Once you find the line with "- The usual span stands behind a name" in the data that follows, repeat it and every line after it exactly, through the line with "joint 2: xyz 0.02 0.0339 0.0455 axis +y".

Entries taken from a collection>
#####

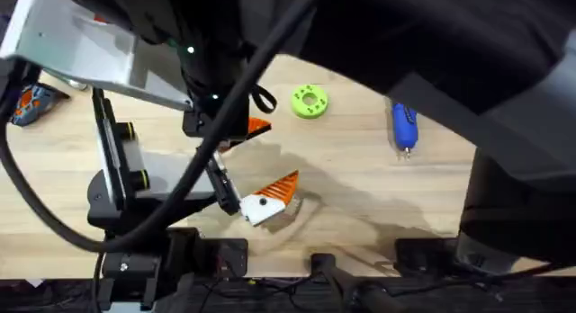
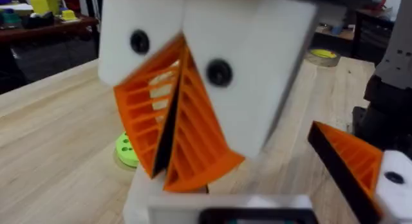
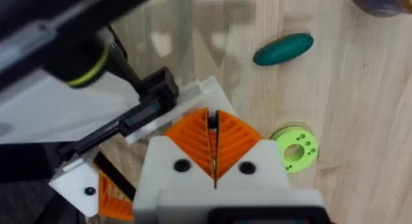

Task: Pick up the gripper from the table and insert it into the empty holder that is missing its gripper. Then pick up a screw, insert it into the mounting hole, and use the screwdriver to tighten it. Finally, clean up the table by picking up the vegetable and placing it into the bucket.

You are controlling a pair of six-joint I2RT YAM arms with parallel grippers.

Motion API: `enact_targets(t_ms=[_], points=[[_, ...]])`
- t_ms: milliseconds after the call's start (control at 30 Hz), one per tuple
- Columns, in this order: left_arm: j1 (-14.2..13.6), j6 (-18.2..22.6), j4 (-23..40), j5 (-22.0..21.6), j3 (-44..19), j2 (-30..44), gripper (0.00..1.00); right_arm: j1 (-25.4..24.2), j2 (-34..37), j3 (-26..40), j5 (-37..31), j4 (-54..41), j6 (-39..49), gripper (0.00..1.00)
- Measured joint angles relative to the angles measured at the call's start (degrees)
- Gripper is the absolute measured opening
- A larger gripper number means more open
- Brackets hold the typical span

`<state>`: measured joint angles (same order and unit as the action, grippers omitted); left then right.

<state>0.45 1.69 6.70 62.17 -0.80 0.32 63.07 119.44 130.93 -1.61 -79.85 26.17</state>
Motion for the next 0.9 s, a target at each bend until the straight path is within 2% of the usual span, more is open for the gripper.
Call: enact_targets(t_ms=[533, 567, 667, 733, 767, 800, 900], points=[[0.0, 0.0, 0.0, 0.0, 0.0, 0.0, 0.985, 0.0, 0.0, 0.0, 0.0, -0.1, 0.0, 0.007], [0.0, 0.0, 0.0, 0.0, 0.0, 0.0, 0.985, 0.0, 0.0, 0.0, 0.0, -0.1, -0.2, 0.052], [-0.1, -0.1, 0.1, 0.4, 0.0, 0.0, 0.985, -0.1, 0.0, 0.2, -0.5, -0.1, -0.2, 0.457], [0.0, -0.1, 0.1, 0.5, 0.0, 0.0, 0.985, -0.4, 0.0, 0.6, -1.1, -0.7, -0.1, 0.764], [0.0, -0.1, 0.1, 0.7, 0.0, 0.0, 0.985, -0.6, 0.0, 0.7, -1.5, -0.8, 0.1, 0.871], [0.0, -0.1, 0.1, 0.7, 0.0, 0.0, 0.985, -0.9, -0.1, 0.8, -1.6, -0.8, 0.2, 0.912], [0.0, 0.0, 0.1, 0.8, 0.0, 0.0, 0.985, -1.0, -0.1, 0.9, -1.6, -0.8, 0.2, 0.928]])
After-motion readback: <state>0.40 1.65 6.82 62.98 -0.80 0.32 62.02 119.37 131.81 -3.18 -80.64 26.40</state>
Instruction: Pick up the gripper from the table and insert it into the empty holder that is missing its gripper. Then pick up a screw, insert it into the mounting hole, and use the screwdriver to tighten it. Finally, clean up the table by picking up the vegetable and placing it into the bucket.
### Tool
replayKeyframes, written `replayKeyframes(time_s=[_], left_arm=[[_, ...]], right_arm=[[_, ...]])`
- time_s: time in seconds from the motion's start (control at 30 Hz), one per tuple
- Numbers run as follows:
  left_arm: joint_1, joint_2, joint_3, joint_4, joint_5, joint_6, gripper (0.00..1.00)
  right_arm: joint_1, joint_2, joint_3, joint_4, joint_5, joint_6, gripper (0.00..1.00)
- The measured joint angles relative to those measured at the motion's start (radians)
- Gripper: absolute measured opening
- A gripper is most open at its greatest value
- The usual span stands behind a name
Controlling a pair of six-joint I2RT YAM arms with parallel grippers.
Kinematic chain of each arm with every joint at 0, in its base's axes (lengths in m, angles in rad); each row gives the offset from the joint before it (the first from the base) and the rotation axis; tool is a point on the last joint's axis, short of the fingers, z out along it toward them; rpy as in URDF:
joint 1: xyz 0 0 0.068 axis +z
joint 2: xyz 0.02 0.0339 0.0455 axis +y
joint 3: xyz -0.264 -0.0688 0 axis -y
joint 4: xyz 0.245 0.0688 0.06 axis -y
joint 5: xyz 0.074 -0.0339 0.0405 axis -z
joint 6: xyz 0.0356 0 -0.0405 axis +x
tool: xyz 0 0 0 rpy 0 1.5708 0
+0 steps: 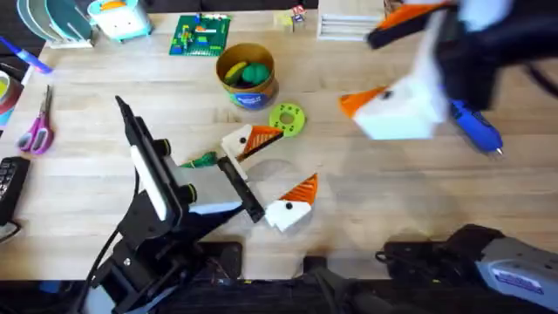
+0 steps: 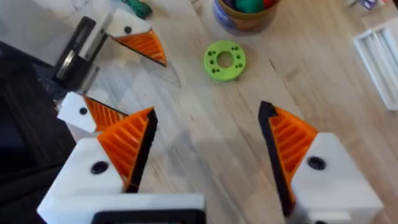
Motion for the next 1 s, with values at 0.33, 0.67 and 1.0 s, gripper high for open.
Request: replayKeyframes(time_s=[0.33, 0.67, 1.0], left_arm=[[0.000, 0.000, 0.000, 0.000, 0.000, 0.000, 0.986], [0.000, 0.000, 0.000, 0.000, 0.000, 0.000, 0.992], [0.000, 0.000, 0.000, 0.000, 0.000, -0.001, 0.617]], right_arm=[[-0.193, -0.356, -0.258, 0.024, -0.066, 0.023, 0.994], [-0.211, -0.450, -0.503, 0.118, -0.385, 0.000, 0.994], [-0.211, -0.451, -0.549, 0.141, -0.514, -0.077, 0.993]])
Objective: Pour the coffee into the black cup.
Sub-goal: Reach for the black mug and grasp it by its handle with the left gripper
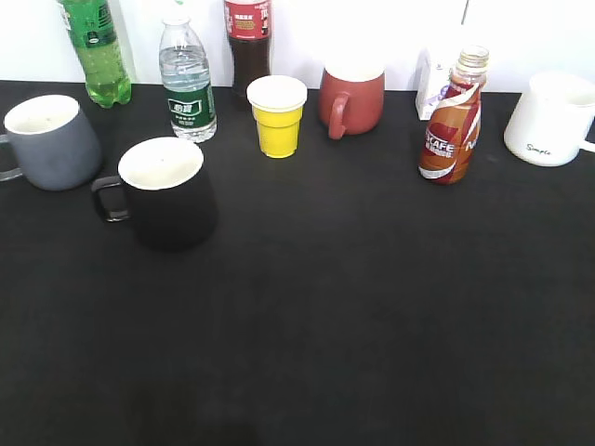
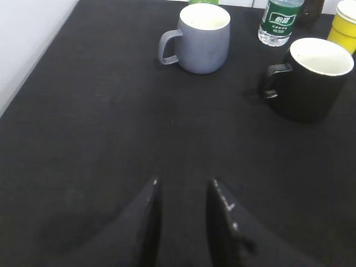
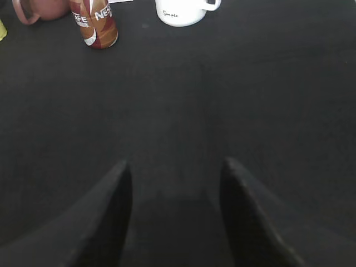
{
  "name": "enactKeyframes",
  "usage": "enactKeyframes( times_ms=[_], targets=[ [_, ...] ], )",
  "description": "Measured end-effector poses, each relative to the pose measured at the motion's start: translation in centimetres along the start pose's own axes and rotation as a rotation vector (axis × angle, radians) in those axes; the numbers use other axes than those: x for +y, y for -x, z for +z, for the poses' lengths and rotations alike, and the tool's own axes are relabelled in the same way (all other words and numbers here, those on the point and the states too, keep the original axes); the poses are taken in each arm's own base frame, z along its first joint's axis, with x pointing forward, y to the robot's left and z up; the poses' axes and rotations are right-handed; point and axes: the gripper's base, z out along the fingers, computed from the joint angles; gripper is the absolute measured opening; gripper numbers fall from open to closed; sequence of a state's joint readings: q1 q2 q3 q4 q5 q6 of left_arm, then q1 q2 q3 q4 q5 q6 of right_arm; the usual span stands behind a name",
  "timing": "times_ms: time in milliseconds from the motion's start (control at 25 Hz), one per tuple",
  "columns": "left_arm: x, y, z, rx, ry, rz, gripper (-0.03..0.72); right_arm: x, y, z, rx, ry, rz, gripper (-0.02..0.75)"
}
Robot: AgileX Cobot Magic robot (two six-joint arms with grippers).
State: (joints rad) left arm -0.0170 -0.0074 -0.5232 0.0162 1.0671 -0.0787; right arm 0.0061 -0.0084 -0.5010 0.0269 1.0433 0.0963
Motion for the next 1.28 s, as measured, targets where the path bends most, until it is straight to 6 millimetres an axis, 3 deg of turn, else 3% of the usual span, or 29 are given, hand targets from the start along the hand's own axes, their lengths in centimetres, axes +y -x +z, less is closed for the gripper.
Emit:
enactKeyframes(
  times_ms=[360, 520, 600, 720, 840, 960, 1000, 1120, 1280],
  targets=[
    [0.0, 0.1, 0.0, -0.006, 0.000, 0.000, 0.221, 0.0, 0.0, 0.0, 0.000, 0.000, 0.000, 0.412],
    [-0.3, 4.4, 0.0, -0.169, -0.013, 0.004, 0.343, 0.0, 0.0, 0.0, 0.000, 0.000, 0.000, 0.411],
    [-0.6, 7.4, 1.8, -0.226, -0.016, 0.035, 0.424, 0.0, 0.0, 0.0, 0.000, 0.000, 0.000, 0.411],
    [-1.0, 11.9, 5.7, -0.376, -0.024, 0.055, 0.440, 0.0, 0.0, 0.0, 0.000, 0.000, 0.000, 0.412],
    [-1.6, 13.7, 10.2, -0.402, -0.054, 0.060, 0.440, 0.0, 0.0, 0.0, 0.000, 0.000, 0.000, 0.412],
    [-4.0, 11.5, 15.6, -0.328, -0.179, 0.053, 0.440, 0.0, 0.0, 0.0, 0.000, 0.000, 0.000, 0.411],
    [-4.6, 10.2, 16.4, -0.316, -0.214, 0.058, 0.440, 0.0, 0.0, 0.0, 0.000, 0.000, 0.000, 0.411],
    [-5.7, 6.1, 17.7, -0.222, -0.274, 0.011, 0.440, 0.0, 0.0, 0.0, 0.000, 0.000, 0.000, 0.411],
    [-5.3, 0.9, 18.2, -0.150, -0.279, 0.006, 0.441, 0.0, 0.0, 0.0, 0.000, 0.000, 0.000, 0.412]
  ],
)
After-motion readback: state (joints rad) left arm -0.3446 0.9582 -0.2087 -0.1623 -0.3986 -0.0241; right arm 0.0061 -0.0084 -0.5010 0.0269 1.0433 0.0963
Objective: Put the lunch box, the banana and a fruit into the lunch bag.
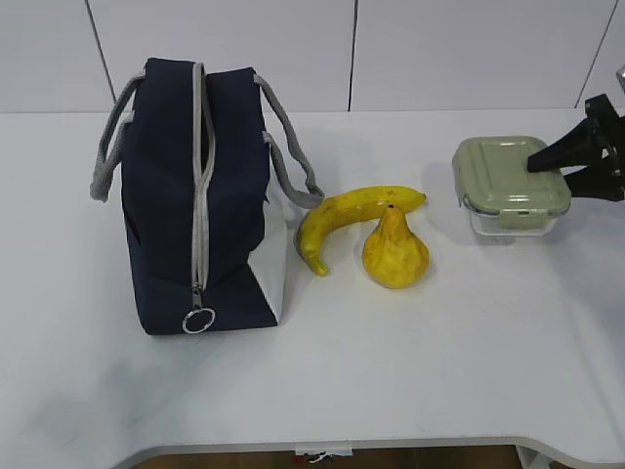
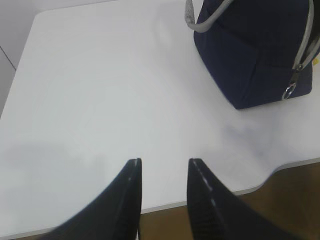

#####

Answer box>
- The usual span stands behind a name
Controlling a pair of six-joint I2RT YAM arms with parallel grippers.
Kinematic chain of each arm with every joint at 0, in its base's axes (lengths in m, angles in rad); each row gives the offset from the joint before it (the first from the base) and the rotation axis; tool is a point on the last joint's axis, short of the fingers, z out along it toward them; rpy as in URDF:
joint 1: xyz 0 0 0.068 axis +z
joint 2: xyz 0.02 0.0339 0.0455 axis +y

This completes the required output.